» **Exercise brief**: Only the lines below from the one containing "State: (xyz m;" to the one containing "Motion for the" should be repeated, both included and unchanged.

» **Dataset extract**:
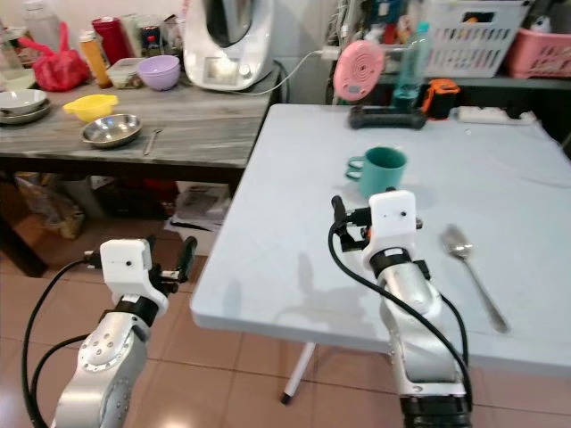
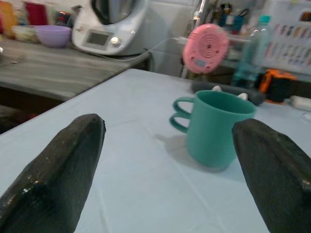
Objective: Setting the table
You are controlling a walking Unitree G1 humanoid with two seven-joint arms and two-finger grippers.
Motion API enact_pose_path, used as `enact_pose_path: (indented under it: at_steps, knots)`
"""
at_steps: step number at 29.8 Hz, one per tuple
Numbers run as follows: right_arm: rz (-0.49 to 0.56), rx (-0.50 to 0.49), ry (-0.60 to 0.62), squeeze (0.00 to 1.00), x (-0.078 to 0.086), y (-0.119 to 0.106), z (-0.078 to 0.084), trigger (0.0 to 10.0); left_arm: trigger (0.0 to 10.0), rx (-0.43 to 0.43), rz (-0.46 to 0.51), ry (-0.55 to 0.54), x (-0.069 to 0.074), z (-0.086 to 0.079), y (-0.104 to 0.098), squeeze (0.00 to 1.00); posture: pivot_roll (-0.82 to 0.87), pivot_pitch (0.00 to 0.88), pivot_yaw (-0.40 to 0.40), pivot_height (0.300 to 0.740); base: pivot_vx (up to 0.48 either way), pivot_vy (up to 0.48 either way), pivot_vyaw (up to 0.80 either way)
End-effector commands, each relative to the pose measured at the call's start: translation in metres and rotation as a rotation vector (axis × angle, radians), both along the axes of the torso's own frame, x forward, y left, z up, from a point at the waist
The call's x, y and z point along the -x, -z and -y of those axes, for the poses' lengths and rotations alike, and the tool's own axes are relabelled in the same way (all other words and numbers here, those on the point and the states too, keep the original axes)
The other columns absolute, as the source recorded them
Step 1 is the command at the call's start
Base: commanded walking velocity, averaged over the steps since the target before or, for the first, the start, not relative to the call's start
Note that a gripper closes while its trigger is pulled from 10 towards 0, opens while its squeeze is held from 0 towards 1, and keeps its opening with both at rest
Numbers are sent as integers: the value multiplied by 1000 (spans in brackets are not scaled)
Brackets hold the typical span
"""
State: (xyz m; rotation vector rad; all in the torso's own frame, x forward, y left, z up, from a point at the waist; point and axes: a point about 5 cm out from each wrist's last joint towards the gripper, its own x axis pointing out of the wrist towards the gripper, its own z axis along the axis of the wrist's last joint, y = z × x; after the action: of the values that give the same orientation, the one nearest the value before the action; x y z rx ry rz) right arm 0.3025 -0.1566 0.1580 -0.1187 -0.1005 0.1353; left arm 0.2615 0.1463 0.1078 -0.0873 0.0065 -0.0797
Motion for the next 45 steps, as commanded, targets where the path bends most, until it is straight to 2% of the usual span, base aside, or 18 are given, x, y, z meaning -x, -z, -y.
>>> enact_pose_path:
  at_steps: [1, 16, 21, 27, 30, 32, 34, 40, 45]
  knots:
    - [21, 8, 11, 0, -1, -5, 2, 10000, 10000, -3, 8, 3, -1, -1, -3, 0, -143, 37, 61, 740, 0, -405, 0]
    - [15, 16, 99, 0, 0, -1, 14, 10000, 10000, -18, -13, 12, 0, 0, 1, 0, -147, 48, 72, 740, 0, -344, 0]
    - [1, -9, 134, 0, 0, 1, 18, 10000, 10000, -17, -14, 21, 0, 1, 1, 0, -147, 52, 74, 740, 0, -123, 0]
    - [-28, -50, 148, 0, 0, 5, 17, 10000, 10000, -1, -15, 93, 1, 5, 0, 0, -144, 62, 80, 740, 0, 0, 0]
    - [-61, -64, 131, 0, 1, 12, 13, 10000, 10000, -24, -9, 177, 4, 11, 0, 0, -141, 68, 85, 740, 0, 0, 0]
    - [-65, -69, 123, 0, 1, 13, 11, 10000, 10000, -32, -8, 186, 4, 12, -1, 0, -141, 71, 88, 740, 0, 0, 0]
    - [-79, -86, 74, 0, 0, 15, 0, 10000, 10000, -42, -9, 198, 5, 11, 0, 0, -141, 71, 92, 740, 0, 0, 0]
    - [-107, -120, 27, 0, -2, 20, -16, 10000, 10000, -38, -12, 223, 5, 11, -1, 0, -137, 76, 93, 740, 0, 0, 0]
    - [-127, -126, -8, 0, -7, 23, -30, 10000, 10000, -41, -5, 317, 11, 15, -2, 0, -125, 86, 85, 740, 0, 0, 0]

» **Solution**:
State: (xyz m; rotation vector rad; all in the torso's own frame, x forward, y left, z up, from a point at the waist; point and axes: a point about 5 cm out from each wrist's last joint towards the gripper, its own x axis pointing out of the wrist towards the gripper, its own z axis along the axis of the wrist's last joint, y = z × x; after the action: of the values that give the same orientation, the one nearest the value before the action; x y z rx ry rz) right arm 0.3025 -0.1566 0.1580 -0.1187 -0.1005 0.1353; left arm 0.2615 0.1463 0.1078 -0.0873 0.0065 -0.0797
Motion for the next 45 steps, as commanded, targets where the path bends most, until it is straight to 2% of the usual span, base aside, or 18 are given, x, y, z meaning -x, -z, -y.

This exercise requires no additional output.